Chronic Care Management
More people every day learn they have health conditions that may stay with them for the rest of their life. The numbers have grown so large that the medical field has begun to offer specialty care for these patients under the name chronic care management.
What is Chronic Care Management?
To answer this question, you must first understand why someone might need chronic care and how that differs from acute care. Let’s look at the definition of each:
Acute care: “Acute care is a level of health care in which a patient is treated for a brief but severe episode of illness, for conditions that are the result of disease or trauma, and during recovery from surgery.” – From Connecticut’s Office of Health Care Access.
Chronic care: “Chronic diseases are defined broadly as conditions that last 1 year or more and require ongoing medical attention or limit activities of daily living or both.” – From CDC National Center for Chronic Disease.
When we think of hospital visits and treatment, those conditions putting patients in their care generally fall under the acute care definition. Here at Bates, Miller & Sims our doctors and other providers help their patients manage ongoing conditions that fall under chronic care.
Conditions that qualify
Conditions that result in needing chronic care include, but aren’t limited to, the following:
- Heart disease
- Skin issues (Dermatology)
In some cases, a chronic condition may resolve over time through medication, surgery, physical therapy, or other treatment. However, until resolution or for those conditions that exist for life, you need help managing your health. Our chronic care management services help patients live a fuller life beyond their condition.
What to Expect in a Chronic Care Management Visit?
Because chronic care management requires regular visits to our medical facilities, it’s helpful to know what to expect. Most visits with our health care providers will include the following discussions:
- Your overall health status, including your chronic condition.
- Measurement of vital signs and review of any test results.

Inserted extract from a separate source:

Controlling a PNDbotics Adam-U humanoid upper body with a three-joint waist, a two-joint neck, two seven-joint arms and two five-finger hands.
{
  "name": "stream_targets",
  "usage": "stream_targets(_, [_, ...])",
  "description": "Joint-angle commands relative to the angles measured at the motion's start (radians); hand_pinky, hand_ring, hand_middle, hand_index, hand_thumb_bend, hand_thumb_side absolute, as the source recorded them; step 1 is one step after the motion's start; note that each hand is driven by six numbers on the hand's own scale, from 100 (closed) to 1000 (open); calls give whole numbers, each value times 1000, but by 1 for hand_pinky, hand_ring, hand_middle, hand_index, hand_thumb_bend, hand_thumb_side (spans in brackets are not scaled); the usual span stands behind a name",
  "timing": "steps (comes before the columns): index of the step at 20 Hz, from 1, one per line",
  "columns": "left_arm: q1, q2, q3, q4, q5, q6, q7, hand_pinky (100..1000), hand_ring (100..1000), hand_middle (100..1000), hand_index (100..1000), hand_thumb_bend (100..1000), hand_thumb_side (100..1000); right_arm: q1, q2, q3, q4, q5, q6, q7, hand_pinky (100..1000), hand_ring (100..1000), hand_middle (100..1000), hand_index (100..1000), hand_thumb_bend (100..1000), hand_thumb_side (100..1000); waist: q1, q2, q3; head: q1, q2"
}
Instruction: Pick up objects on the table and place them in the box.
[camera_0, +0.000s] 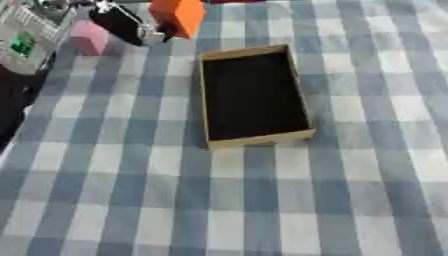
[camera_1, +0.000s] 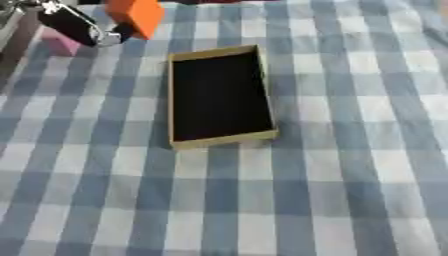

- Establishment or review of your chronic care plan
- Review and discussion of how your chronic condition affects your everyday life.
- Discuss any changes to lifestyle or treatment in order to improve your condition.
Learn More About Chronic Care Management
Chronic Care FAQs
Medicare considers chronic care management to be a service of specific care providing coverage for patients with at least two chronic conditions. These conditions require a continuous relationship with a medical care team.
According to CMS.gov, there are 15 conditions that qualify for chronic care management. If you see your condition on this list, contact our office about treatment.
- Chronic alcohol and other drug dependence
- Certain autoimmune disorders
- Cancer excluding pre-cancer conditions
- Certain cardiovascular disorders
- Chronic heart failure
- Diabetes mellitus
- End-stage liver disease
- End-stage renal disease requiring dialysis (all modes of dialysis)
- Certain severe hematologic disorders
- Certain chronic lung disorders
- Certain chronic and disabling mental health conditions
- Certain neurologic disorders
Getting Medicaid to cover care depends upon the state in which you live. For most of our clients, Kentucky Medicaid does cover chronic care management.